··· RECORDS SUPPLIED ···
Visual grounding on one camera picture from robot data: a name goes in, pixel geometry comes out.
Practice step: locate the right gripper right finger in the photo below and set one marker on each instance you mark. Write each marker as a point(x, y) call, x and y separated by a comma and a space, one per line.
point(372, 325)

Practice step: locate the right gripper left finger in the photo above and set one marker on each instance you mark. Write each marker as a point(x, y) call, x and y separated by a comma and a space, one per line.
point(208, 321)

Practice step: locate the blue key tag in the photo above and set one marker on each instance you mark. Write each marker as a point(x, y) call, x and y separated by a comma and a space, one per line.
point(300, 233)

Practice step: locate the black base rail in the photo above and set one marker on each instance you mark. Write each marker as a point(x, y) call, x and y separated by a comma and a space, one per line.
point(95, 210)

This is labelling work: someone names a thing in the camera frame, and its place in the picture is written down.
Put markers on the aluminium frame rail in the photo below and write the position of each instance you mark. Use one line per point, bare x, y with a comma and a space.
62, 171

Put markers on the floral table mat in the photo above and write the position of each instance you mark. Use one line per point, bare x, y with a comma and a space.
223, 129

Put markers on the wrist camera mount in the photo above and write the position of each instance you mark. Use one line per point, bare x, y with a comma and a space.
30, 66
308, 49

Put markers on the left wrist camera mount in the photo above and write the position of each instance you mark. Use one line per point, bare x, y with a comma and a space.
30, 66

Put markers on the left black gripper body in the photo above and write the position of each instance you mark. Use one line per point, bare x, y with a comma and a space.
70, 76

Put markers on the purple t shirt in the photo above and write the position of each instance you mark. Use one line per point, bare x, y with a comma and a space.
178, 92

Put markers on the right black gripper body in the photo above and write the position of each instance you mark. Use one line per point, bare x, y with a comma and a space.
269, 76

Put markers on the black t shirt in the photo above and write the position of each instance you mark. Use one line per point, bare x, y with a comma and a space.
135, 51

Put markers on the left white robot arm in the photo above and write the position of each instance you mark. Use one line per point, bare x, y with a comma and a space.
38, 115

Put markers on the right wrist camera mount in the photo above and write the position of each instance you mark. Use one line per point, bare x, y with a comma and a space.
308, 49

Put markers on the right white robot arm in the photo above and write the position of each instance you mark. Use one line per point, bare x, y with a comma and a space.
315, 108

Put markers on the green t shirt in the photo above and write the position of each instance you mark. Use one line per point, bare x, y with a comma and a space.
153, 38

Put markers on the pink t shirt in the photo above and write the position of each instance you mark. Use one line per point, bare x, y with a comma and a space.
···
__WHAT TO DO__.
Give back the whole listing exactly as it reads.

__RESULT OF THIS EXERCISE__.
Visual grounding on one camera picture from robot data: a name goes in, pixel geometry comes out.
Practice step: locate the right gripper right finger in the photo below and set one marker on each instance you mark. Write each marker as a point(x, y) call, x and y separated by a comma and a space, one per line.
point(372, 325)

Practice step: locate the right gripper left finger in the photo above and set one marker on each instance you mark. Write each marker as a point(x, y) call, x and y separated by a comma and a space, one per line.
point(208, 321)

Practice step: locate the blue key tag in the photo above and set one marker on each instance you mark. Write each marker as a point(x, y) call, x and y separated by a comma and a space, one per line.
point(300, 233)

Practice step: locate the black base rail in the photo above and set one marker on each instance you mark. Write each marker as a point(x, y) call, x and y separated by a comma and a space, one per line.
point(95, 210)

This is labelling work: someone names a thing in the camera frame, and its place in the picture is written down.
Put markers on the aluminium frame rail in the photo below and write the position of each instance you mark. Use one line per point, bare x, y with a comma and a space.
62, 171

Put markers on the floral table mat in the photo above and write the position of each instance you mark. Use one line per point, bare x, y with a comma and a space.
223, 129

Put markers on the wrist camera mount in the photo above and write the position of each instance you mark. Use one line per point, bare x, y with a comma and a space.
30, 66
308, 49

Put markers on the left wrist camera mount in the photo above and write the position of each instance you mark. Use one line per point, bare x, y with a comma and a space.
30, 66

Put markers on the left black gripper body in the photo above and write the position of each instance you mark. Use one line per point, bare x, y with a comma and a space.
70, 76

Put markers on the purple t shirt in the photo above and write the position of each instance you mark. Use one line per point, bare x, y with a comma and a space.
178, 92

Put markers on the right black gripper body in the photo above and write the position of each instance you mark. Use one line per point, bare x, y with a comma and a space.
269, 76

Put markers on the black t shirt in the photo above and write the position of each instance you mark. Use one line per point, bare x, y with a comma and a space.
135, 51

Put markers on the left white robot arm in the photo above and write the position of each instance you mark. Use one line per point, bare x, y with a comma and a space.
38, 115

Put markers on the right wrist camera mount in the photo above and write the position of each instance you mark. Use one line per point, bare x, y with a comma and a space.
308, 49

Put markers on the right white robot arm in the photo above and write the position of each instance you mark. Use one line per point, bare x, y with a comma and a space.
315, 108

Put markers on the green t shirt in the photo above and write the position of each instance you mark. Use one line per point, bare x, y with a comma and a space.
153, 38

Put markers on the pink t shirt in the photo above and write the position of each instance you mark. Use one line per point, bare x, y with a comma and a space.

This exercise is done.